Imatch me fait encore observer que « le kouirouk (queue) des moutons d’ici est moins gros que dans l’Ili, et c’est un signe de mauvais pâturage. Il est très regrettable que ces moutons donnent moins de graisse, car rien n’est meilleur que la graisse de kouirouk. »
Rien n’est meilleur en effet.
Le 27 octobre, après une étape dans le sable, nous allons camper au delà du fortin en ruines que Yakoub-Beg construisit autrefois. Les quatre murs crénelés sont encore debout et servent de refuge dans les mauvais temps.
L’endroit où nous campons s’appelle Bougou-Bachi. Bougou est le nom sous lequel les indigènes désignent les cerfs, assez nombreux dans ce pays, et Bachi, comme vous savez, veut dire « tête ». Le Tarim, faisant un brusque coude, dessine assez bien la tête du cerf surmontée de ses deux ramures.
De nombreux vols passent sur nos têtes. On reconnaît des grues, des oies, des canards tirant vers le sud-est.
Le 28 octobre nous nous dirigeons vers le sud et gaiement. Nous allons entrer dans la région du Lob.
A mesure qu’on avance, l’aspect du pays change, la végétation devient plus rare. Les arbres ont disparu, les arbustes sont clairsemés, les monticules sont plus espacés et souvent la surface nette des takirs les sépare. De tous côtés apparaissent des traces d’évaporation : les couches blanches de sel sont nombreuses ; au loin ondulent des amoncellements de sable. Le sol, fortement imprégné de sel, est grumeleux ; si l’on quitte le sentier, le pied enfonce à travers une croûte dans la poussière.
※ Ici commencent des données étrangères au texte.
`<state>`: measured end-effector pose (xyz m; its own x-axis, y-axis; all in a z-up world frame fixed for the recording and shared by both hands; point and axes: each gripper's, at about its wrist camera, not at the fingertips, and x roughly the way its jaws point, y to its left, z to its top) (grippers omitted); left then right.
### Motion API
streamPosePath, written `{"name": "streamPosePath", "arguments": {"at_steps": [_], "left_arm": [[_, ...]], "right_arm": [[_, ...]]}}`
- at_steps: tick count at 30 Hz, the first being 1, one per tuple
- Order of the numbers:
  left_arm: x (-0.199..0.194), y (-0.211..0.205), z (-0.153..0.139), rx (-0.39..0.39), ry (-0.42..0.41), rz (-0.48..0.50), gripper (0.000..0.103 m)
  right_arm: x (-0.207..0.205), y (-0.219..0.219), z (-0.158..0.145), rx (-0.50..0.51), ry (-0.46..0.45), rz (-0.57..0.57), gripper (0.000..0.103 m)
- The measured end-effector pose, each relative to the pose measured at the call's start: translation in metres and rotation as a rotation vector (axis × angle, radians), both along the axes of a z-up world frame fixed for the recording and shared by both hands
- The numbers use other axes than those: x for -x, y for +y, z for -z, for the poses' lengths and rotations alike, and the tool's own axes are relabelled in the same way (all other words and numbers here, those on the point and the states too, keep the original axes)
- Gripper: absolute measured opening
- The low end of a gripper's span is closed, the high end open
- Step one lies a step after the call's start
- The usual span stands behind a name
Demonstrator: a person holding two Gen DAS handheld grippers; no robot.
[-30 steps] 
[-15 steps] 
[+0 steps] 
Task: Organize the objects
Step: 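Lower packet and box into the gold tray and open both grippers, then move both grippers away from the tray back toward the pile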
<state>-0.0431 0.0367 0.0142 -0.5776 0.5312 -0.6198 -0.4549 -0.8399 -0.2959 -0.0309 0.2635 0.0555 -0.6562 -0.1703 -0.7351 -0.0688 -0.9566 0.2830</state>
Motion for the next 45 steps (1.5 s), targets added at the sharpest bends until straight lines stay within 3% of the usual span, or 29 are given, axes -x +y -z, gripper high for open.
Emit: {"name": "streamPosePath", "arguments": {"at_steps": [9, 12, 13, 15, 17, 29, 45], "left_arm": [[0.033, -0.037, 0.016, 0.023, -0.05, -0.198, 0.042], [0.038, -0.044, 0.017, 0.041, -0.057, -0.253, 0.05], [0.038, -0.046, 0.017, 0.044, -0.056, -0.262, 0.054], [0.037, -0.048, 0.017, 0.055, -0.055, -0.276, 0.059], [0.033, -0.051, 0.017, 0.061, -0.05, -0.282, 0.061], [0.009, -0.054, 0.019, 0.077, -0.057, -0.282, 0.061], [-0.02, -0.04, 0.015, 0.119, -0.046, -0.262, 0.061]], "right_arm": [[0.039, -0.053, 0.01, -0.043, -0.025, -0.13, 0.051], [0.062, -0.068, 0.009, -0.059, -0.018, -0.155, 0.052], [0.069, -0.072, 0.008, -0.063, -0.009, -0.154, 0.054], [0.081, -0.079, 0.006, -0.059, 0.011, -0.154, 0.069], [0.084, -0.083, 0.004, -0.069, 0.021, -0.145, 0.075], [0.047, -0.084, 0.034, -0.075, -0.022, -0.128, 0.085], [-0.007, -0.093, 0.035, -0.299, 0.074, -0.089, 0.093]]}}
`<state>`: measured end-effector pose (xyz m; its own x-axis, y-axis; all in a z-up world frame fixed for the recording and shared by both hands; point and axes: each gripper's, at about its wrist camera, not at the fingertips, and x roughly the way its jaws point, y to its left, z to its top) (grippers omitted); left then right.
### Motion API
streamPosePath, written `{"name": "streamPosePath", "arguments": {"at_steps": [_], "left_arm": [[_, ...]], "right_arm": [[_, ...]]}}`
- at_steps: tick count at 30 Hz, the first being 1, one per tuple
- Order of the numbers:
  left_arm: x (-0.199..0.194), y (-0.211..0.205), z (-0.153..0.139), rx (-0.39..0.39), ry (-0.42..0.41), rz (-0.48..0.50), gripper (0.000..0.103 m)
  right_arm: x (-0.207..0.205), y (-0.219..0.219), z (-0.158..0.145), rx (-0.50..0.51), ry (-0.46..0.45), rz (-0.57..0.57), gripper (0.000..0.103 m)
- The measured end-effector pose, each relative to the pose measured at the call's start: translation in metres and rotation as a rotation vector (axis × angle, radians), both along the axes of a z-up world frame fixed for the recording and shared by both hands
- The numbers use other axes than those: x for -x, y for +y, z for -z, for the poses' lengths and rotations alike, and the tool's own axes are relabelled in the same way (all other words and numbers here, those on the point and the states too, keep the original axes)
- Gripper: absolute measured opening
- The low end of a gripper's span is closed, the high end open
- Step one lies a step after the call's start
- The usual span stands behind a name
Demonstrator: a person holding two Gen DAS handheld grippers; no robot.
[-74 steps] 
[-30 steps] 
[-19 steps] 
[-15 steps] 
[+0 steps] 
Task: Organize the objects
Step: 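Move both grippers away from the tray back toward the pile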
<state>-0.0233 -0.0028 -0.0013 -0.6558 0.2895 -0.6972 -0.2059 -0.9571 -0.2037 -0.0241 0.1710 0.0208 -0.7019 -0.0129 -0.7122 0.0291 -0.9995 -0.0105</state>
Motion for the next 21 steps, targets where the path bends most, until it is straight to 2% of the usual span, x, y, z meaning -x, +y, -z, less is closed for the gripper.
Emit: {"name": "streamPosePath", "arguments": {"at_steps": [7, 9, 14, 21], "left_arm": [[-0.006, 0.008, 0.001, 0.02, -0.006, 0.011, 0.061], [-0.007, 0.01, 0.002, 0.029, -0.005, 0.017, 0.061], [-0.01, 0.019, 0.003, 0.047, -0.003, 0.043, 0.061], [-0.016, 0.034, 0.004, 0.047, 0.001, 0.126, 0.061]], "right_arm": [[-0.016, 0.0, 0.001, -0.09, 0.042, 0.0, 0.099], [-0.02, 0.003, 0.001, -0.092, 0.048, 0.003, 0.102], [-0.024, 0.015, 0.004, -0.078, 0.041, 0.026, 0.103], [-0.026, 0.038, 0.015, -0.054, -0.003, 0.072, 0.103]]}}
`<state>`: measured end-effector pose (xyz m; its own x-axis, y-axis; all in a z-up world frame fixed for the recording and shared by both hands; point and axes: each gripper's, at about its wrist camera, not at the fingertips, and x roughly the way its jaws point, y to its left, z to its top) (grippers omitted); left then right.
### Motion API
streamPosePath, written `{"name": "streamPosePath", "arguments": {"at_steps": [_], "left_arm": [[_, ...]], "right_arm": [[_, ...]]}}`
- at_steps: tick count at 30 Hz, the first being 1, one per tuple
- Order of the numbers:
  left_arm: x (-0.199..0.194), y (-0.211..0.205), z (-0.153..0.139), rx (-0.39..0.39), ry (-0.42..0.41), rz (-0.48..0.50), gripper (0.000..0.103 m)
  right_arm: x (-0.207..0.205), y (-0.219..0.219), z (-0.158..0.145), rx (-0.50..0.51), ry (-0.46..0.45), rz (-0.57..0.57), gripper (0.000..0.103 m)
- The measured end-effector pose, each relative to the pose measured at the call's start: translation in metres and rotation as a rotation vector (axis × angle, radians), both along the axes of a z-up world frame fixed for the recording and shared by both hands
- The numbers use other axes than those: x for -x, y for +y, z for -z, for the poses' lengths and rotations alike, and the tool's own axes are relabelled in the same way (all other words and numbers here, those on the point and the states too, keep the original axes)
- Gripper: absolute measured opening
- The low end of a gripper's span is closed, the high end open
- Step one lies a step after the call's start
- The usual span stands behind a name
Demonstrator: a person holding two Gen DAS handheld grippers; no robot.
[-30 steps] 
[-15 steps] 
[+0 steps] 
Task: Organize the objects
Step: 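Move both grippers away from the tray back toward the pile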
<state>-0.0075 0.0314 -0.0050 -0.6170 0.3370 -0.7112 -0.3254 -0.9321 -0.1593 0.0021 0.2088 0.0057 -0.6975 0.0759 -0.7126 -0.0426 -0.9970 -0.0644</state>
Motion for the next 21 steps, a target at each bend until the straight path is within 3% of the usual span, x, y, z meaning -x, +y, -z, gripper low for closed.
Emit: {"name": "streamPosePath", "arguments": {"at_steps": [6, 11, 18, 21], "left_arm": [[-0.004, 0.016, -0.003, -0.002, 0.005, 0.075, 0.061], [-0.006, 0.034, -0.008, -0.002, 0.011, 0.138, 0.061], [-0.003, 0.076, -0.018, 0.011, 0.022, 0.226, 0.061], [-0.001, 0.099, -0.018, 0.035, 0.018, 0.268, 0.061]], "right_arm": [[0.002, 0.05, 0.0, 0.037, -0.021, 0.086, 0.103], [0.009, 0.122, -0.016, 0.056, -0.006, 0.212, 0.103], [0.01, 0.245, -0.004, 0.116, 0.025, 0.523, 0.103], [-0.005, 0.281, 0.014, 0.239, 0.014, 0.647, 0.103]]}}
Un observateur transporté subitement à cette place pourrait se demander si cela est une mer que l’on confectionne : tous les matériaux sont là ; ou bien si cela est une mer qui disparaît et s’évapore.
« Lob », dit un des guides ; « Kara Bourane », dit un autre. Nous traversons la région appelée « Tempête noire », l’extrémité ouest du Lob.
Puis voici de l’eau qui coule à travers cette eau stagnante. C’est le Tcherchène Darya ; il arrive du nord des hauts plateaux, d’un autre monde. Il a moins d’ampleur que le Tarim ; un pont modeste suffit à le traverser et nous allons camper dans l’île qu’il forme, parce que de l’herbe bonne pour les bêtes y pousse.